→ **Problem statement**:
Transcribe exactly the line that contains "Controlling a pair" and every line below it in the listing, through the last, and no other lines.
>>
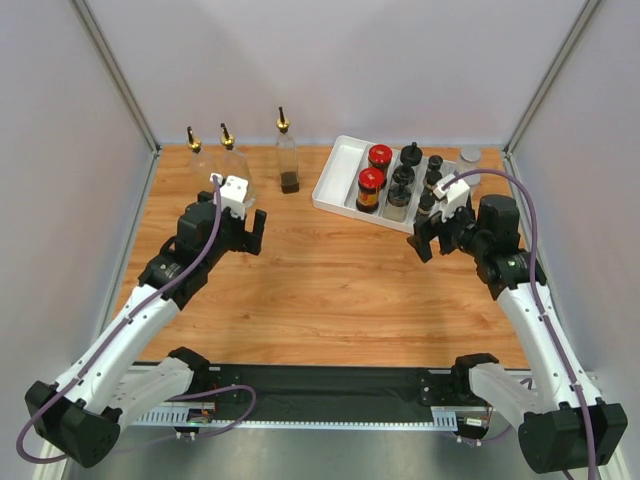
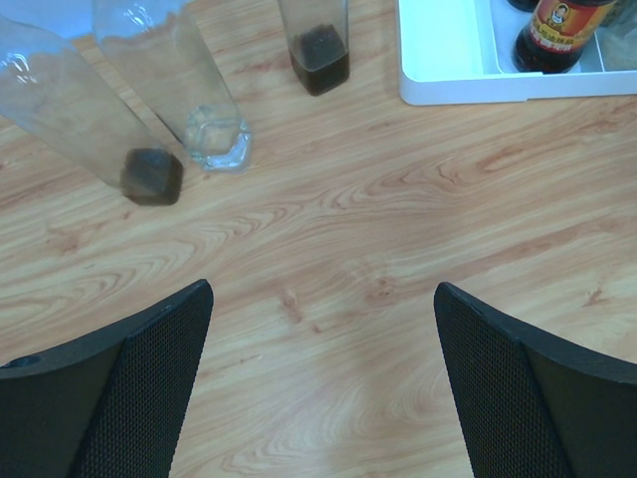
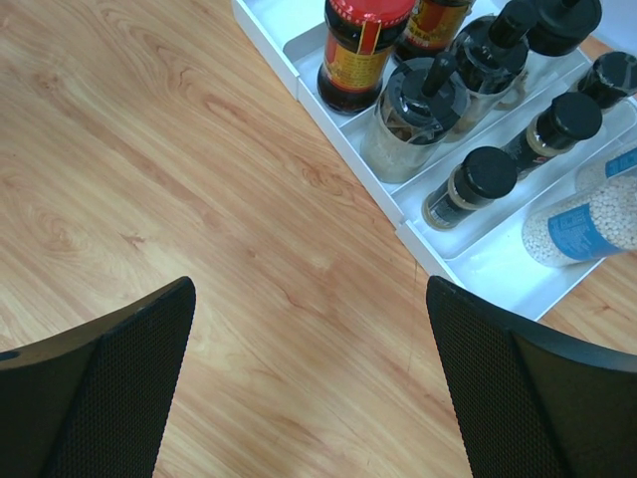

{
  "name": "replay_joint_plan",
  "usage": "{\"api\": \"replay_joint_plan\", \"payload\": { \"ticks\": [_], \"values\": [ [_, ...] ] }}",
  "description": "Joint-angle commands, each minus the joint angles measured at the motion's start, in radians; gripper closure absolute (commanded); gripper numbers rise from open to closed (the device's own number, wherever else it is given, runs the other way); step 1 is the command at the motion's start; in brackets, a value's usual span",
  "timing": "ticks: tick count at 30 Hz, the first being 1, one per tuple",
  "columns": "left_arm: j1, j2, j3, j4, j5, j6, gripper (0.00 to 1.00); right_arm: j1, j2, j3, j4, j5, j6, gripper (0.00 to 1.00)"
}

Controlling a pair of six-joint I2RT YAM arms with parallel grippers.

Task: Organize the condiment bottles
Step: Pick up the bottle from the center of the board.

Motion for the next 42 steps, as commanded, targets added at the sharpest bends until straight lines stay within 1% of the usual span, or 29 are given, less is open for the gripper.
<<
→ **Answer area**:
Controlling a pair of six-joint I2RT YAM arms with parallel grippers.

Task: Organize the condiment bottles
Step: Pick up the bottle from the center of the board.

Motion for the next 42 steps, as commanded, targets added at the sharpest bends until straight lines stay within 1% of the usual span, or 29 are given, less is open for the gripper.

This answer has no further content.